En effet, depuis la Loi Macron du 7 août 2015, l’Open Data (données ouvertes qui ont vocations à être librement accessibles et réutilisables) permet un libre accès à l’ensemble des documents constituant le registre national du commerce et des sociétés.

Le décret n°2015-1905 du 30 décembre 2015 fixe les modalités de transmission de l’intégralité des documents enregistrés par les greffes auprès de l’Institut National de la Propriété Intellectuelle (INPI), chargé de centraliser l’information.  

L’INPI met ces documents à disposition sur sa nouvelle plateforme data.inpi (https://data.inpi.fr). Afin de bénéficier des avantages de l’Open Data, il suffit de créer un compte et d’accepter la licence de réutilisation de l’INPI. 

Par la signature de cette dernière l’INPI, consent un droit de réutilisation gratuit, illimité, à des fins commerciales ou non, à leurs utilisateurs. 

A partir de cette licence de réutilisation, toute personne physique ou morale dispose d’un accès libre et gratuit aux actes transmis par les greffiers des tribunaux de commerce, ce qui explique que des sites commerciaux mais gratuits rendent disponibles les informations relatives aux entreprises.  

Leur intérêt ? Générer du flux sur leur site et vendre de la publicité en ligne. 

Du côté du consommateur, la possibilité d’avoir accès gratuitement à des informations auparavant payantes est naturellement bienvenue. Dans le cadre de contentieux, par exemple, il est plus aisé de vérifier certaines informations relatives aux parties, tant il est vrai que la petite barrière à l’entrée du paiement d’une dizaine d’euros pour prendre connaissance des statuts d’une société limite des accès potentiellement répétés au cours d’une même journée.  

La disponibilité de ces informations constitue également une avancée vers davantage de loyauté et de sécurité dans les relations commerciales. 

L’on peut toutefois s’interroger sur le mauvais coup fait aux greffiers de tribunaux de commerce qui ont mis sur pied la plate-forme Infogreffe, fort pratique et efficace, et qui se voient ainsi privés d’une source de revenus légitimes. 

La gratuité, on le sait maintenant, est le gage d’un service dégradé ou d’un paiement détourné.

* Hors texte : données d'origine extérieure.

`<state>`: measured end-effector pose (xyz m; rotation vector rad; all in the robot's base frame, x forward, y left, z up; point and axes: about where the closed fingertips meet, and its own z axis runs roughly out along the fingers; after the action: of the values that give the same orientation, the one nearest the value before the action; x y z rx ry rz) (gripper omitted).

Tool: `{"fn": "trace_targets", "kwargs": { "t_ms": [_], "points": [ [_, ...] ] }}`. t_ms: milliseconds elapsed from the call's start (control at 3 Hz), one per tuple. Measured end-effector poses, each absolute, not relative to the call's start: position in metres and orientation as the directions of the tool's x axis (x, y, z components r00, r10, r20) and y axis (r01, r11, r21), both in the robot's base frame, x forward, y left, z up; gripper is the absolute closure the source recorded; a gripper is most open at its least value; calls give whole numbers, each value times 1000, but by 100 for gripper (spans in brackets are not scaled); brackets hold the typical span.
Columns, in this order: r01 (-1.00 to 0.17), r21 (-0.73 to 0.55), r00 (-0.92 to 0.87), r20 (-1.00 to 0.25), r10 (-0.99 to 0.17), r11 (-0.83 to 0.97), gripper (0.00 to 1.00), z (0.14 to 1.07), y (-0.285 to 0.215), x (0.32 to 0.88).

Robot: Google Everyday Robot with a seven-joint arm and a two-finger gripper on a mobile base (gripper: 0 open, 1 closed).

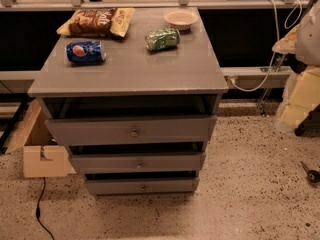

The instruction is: Open bottom drawer

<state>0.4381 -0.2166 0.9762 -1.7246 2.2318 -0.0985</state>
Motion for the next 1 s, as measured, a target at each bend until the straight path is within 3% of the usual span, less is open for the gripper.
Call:
{"fn": "trace_targets", "kwargs": {
  "t_ms": [333, 1000],
  "points": [
    [-931, -246, -221, -207, -953, 270, 0, 976, -217, 438],
    [-947, -139, -219, -382, -898, 290, 0, 878, -200, 432]
  ]
}}
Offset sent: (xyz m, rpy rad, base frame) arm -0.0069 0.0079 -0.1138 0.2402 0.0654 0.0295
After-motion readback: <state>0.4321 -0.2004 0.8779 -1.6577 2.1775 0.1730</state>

Mais le plus grave est ailleurs, car nombre de ces documents contiennent les données personnelles de personnes physiques (associés et dirigeants) au mépris des règles posées par le Règlement général de protections des données (règlement communautaire n° 2016/679 dit « RGPD »).

Ainsi, les statuts contiennent les noms et prénoms, date et lieu de naissance, situation matrimoniale, adresse personnelle de leur(s) dépositaire(s). 

Si la base légale de traitement de ces données personnelles ne pose pas difficulté pour les greffes et l’Inpi (Conformément à l’article D.312-1-3 al. 2 du CRPA), la solution diffère pour les entreprises qui réutilisent ces documents. 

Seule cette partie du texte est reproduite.